An alternative approach to identify functional polymorphisms would be to annotate non-coding variants within a GWAS region based on their association with TF binding. This approach has considerable potential, as TF activity has an important role in the regulation of genes, and thereby traits, and the affinity of TF binding is mostly determined by specific local sequences (cis-elements)9,10. Identifying cis-elements for individual TFs through approaches such as chromatin immunoprecipitation with sequencing (ChIP–seq) is time-consuming, not strictly quantitative, limited in scope and often provides relatively low resolution of functional regions. By contrast, MNase-defined cistrome occupancy analysis (MOA-seq) identifies putative TF binding sites globally, in a single experiment with relatively high resolution and yields footprint regions typically of <100 bp (ref. 11). In maize, MOA-seq identified ∼100,000 TF-occupied loci, including about 70% of the sequences (bp overlap) identified in more than 100 ChIP–seq experiments11,12. Notably, many of the MOA footprint regions were previously uncharacterized, with only 35% identified in previous assay for transposase-accessible chromatin sequencing (ATAC-seq) data; by contrast, MOA-seq identified 76% of previous ATAC-seq peaks11. Similarly, an analysis of small MNase-defined fragments from Arabidopsis seedlings revealed more than 15,000 accessible chromatin regions missed by ATAC-seq or DNase-seq13.

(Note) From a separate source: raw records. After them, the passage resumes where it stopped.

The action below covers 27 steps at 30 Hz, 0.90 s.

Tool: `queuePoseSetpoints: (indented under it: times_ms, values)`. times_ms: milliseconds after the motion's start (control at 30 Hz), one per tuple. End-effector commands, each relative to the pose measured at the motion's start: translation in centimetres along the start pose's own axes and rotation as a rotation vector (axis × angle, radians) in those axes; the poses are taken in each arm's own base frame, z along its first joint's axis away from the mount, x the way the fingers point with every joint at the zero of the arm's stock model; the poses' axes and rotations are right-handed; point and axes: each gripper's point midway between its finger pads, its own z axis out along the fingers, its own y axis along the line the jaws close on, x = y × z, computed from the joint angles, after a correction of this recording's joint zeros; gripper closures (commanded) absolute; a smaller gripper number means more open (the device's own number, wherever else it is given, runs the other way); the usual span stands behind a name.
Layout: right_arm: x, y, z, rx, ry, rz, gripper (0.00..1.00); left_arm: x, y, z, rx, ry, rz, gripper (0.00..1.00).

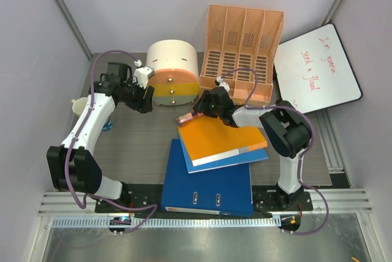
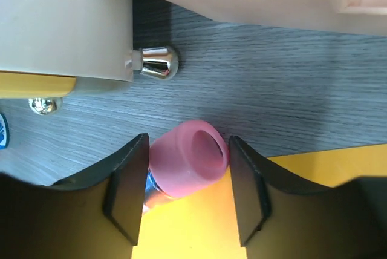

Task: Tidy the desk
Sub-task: Pick up the stationery from the center of the board.

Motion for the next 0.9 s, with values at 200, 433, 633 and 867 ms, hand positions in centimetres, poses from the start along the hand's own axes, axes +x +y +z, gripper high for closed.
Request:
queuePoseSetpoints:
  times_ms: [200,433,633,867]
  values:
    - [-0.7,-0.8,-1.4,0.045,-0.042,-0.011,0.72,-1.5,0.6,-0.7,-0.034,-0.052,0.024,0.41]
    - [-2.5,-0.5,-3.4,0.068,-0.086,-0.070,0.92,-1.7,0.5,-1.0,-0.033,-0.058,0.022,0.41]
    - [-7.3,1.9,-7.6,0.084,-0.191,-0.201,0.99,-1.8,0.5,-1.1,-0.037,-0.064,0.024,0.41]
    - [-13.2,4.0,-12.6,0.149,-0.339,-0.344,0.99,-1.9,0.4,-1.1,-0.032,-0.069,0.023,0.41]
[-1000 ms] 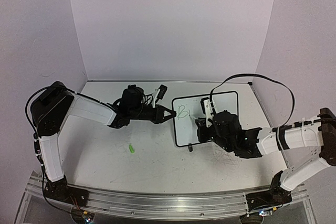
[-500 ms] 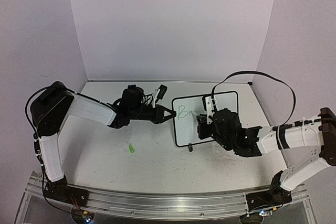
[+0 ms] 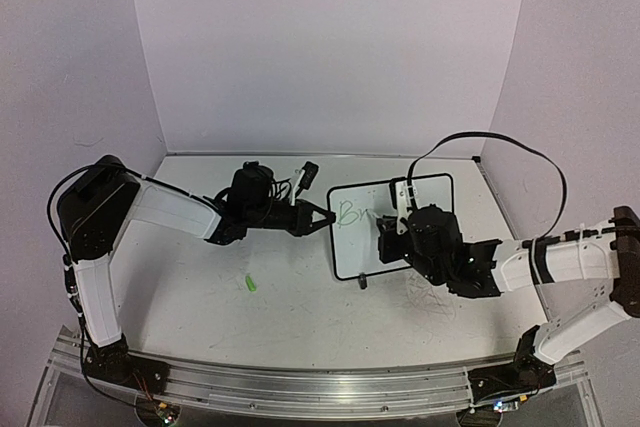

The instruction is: Write a sentence on the whiteboard

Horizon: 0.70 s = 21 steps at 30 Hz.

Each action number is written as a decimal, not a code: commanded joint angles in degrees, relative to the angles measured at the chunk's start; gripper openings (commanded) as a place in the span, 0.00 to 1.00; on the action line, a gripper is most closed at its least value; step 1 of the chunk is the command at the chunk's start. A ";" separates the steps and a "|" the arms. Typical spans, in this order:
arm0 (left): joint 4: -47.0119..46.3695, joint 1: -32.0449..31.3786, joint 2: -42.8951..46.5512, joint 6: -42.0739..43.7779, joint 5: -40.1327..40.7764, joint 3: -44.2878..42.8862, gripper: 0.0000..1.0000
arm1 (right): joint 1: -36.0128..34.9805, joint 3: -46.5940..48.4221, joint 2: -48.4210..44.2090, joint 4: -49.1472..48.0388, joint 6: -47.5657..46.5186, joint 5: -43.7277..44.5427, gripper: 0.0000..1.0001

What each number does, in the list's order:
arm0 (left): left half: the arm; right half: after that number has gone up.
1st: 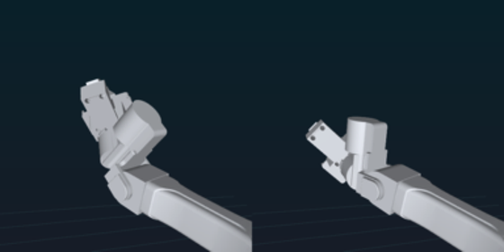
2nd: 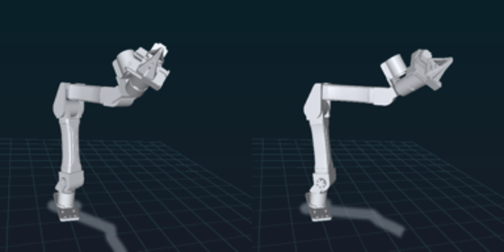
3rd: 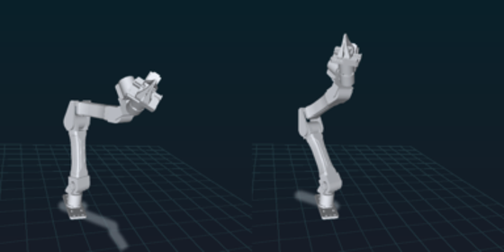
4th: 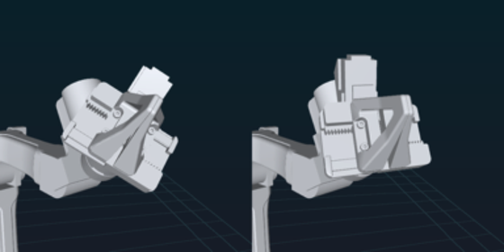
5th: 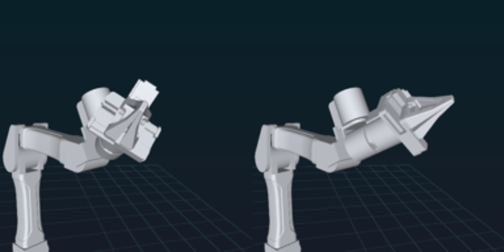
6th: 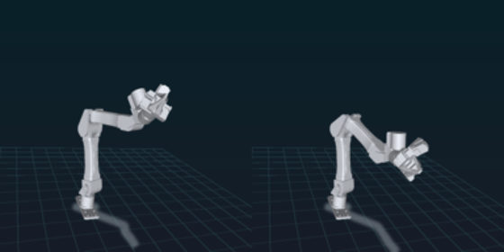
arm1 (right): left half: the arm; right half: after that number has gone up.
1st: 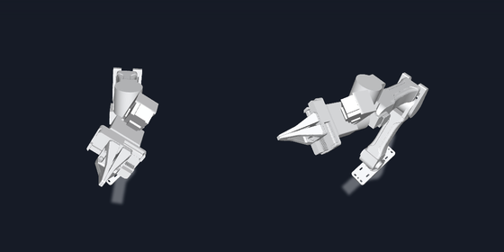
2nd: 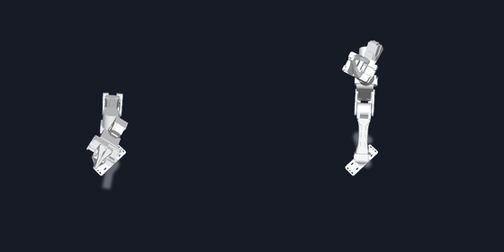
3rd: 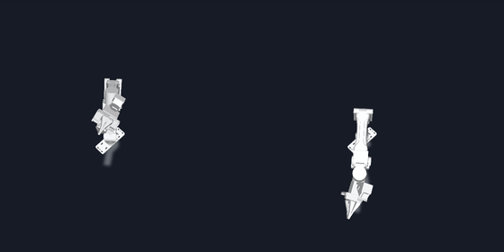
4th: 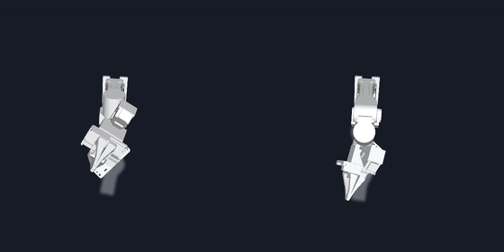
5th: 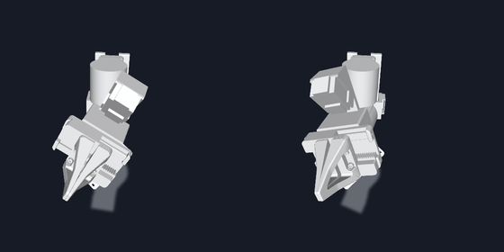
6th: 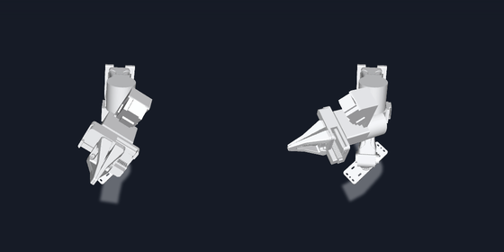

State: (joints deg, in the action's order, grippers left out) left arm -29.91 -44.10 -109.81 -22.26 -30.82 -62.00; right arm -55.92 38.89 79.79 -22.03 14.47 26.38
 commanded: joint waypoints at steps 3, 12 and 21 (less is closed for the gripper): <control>1.44 0.06 2.58 0.90 1.03 0.71 0.00 | 2.37 0.60 -5.80 -2.21 -0.17 -4.76 0.00; 1.44 0.09 2.62 0.85 0.90 0.72 0.00 | 2.48 2.14 -2.45 -2.53 -2.66 -5.24 0.00; 1.44 0.11 2.59 1.08 1.00 0.61 0.00 | 2.48 2.68 -0.09 -0.78 -1.23 -0.48 0.00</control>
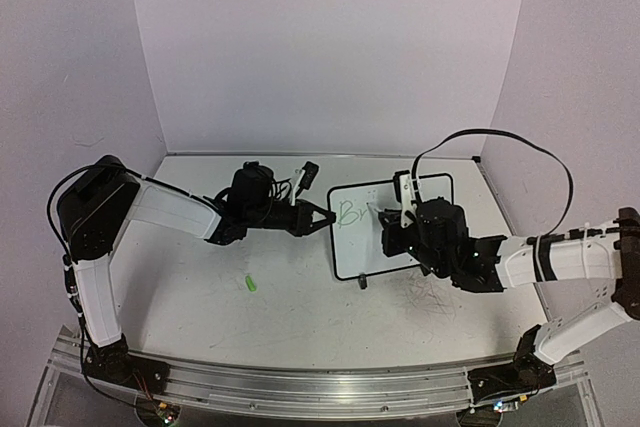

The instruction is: Write a sentence on the whiteboard

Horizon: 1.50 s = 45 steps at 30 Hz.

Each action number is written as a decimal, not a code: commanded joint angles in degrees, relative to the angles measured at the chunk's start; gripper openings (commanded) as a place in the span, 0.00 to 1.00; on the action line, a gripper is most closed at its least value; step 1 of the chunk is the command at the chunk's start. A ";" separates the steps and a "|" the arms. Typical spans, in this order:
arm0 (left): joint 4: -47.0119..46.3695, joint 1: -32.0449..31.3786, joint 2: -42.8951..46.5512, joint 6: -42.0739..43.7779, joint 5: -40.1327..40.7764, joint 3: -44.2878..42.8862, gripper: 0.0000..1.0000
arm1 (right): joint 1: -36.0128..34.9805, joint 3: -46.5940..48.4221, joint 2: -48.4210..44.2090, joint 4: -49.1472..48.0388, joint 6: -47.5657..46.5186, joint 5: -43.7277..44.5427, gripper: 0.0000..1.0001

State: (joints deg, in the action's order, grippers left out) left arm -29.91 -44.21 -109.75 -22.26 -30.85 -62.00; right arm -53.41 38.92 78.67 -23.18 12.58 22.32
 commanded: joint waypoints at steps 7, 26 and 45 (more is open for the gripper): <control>1.43 0.17 2.53 1.26 1.11 0.54 0.00 | -0.01 1.78 0.10 3.16 2.25 4.86 0.00; 1.46 0.17 2.14 0.82 0.94 -0.26 0.00 | -0.12 -0.01 -2.82 2.44 1.88 -0.16 0.00; 1.44 0.17 2.15 1.03 0.74 -0.23 0.00 | -0.12 1.32 0.44 2.58 2.13 2.35 0.00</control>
State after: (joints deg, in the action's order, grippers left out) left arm -29.87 -44.21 -109.75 -22.26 -30.87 -62.00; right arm -53.67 39.20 78.20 -20.09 13.89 22.90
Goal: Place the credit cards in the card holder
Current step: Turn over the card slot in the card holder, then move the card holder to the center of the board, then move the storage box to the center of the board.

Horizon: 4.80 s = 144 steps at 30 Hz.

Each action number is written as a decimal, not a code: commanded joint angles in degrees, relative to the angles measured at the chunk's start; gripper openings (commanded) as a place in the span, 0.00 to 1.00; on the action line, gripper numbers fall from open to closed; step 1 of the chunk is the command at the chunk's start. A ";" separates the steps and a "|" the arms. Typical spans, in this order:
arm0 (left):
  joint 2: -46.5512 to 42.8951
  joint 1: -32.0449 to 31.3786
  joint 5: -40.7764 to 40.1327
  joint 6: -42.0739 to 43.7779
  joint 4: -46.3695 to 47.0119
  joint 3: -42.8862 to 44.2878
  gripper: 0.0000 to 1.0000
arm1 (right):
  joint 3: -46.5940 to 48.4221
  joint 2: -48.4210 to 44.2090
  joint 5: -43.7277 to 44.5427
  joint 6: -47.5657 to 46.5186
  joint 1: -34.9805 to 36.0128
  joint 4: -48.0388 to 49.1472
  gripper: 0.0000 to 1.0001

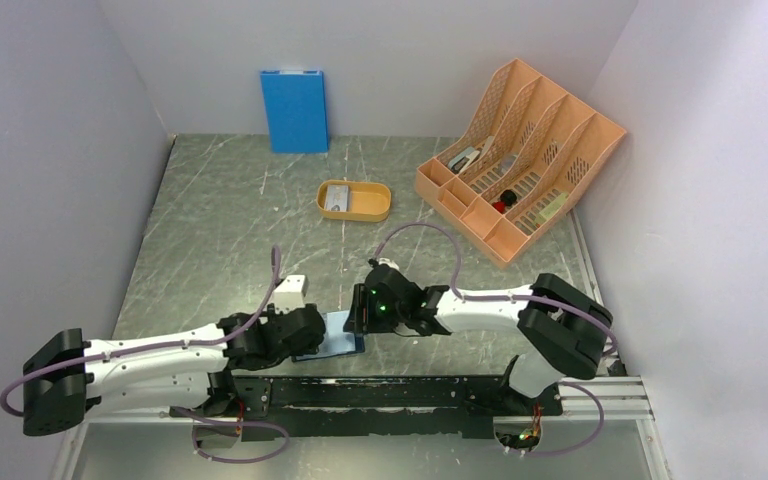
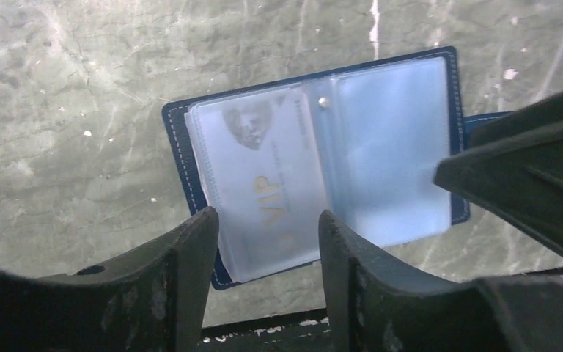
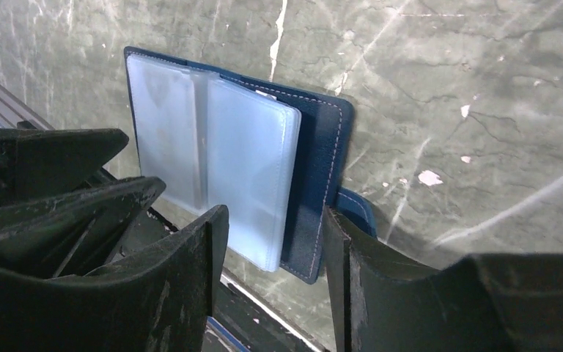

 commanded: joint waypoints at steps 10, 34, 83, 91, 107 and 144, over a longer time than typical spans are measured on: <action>7.74 0.15 -4.82 -7.47 -2.09 0.05 0.45 | -2.63 -5.41 4.11 -1.16 -0.14 -4.66 0.51; -5.10 12.06 13.89 -2.72 12.62 -9.24 0.88 | -6.29 -28.83 14.37 -1.50 -1.73 -6.73 0.57; -17.25 12.12 -4.08 7.30 -9.76 10.89 0.97 | 62.90 40.61 17.09 -27.98 -23.12 -12.71 0.55; -17.43 12.09 -4.70 6.90 -10.24 10.85 0.97 | 66.94 44.64 18.97 -25.94 -24.56 -18.57 0.34; -17.68 12.11 -5.06 6.38 -10.15 10.27 0.96 | 59.84 42.60 14.94 -27.26 -24.48 -19.53 0.26; -15.70 12.07 -2.55 8.01 -5.03 7.95 0.96 | 12.00 7.48 12.81 -24.81 -17.14 -13.16 0.27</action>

Here, we quantified haplotype-specific TF footprints across the maize pan-genome with MOA-seq, using F1 hybrids that share a common reference to minimize biological, technical and trans-effect variation between the haplotypes. We defined a maize leaf pan-cistrome and identified ~210,000 variants that were genetic, epigenetic, or both linked to haplotype-specific variation in MOA coverage at candidate cis-element loci, which we term bQTL. The bQTL explained the majority of heritable trait variation in >70% of the tested traits in the nested association mapping (NAM) panel. Haplotype-specific TF footprints coincided with causative loci known to affect leaf angle, branching and flowering time traits, and identified ZmTINY (Zm00001eb120590) and more than 3,500 drought-response putative cis-regulatory regions as candidate loci for future smart breeding.
Results
Quantification of functional cis-variation
To focus on genetic differences affecting TF binding in cis, we quantified TF footprints (defined as the area significantly covered by MOA-seq reads) specific to each haplotype in F1 hybrids with a shared reference parent (B73) (Fig. 1a). We applied MOA-seq to nuclei of the inbred lines B73 (ref. 14) and Mo17—founders of key maize breeding populations whose hybrid has been extensively studied15,16,17—and their F1 hybrids. MOA footprints were determined by mapping sequencing reads to a concatenated hybrid genome and retaining reads that mapped uniquely (Supplementary Table 1; for some analyses we used reads mapping equally well to two locations; Methods). We detected 327,029 MOA footprints or peaks (false discovery rate (FDR) of 5%) with strong correlation across biological replicates (Pearson’s correlation coefficient > 0.95; Supplementary Fig. 1). A total of 53,220 genes in the F1, representing 67.9% of B73 and Mo17 annotated genes (5 kb upstream and 1 kb downstream; Supplementary Table 2) were flanked by at least one MOA footprint. Furthermore, the MOA footprints harbored 325,933 SNPs, which we termed MOA polymorphisms (MPs). Among all MPs, we identified 48,505 with an allelic ratio that significantly deviated from the expected 1:1 in F1s, which we termed allele-specific MPs (AMPs; binomial test with 1% FDR, validated with whole-genome sequencing (WGS) controls; Supplementary Fig. 2).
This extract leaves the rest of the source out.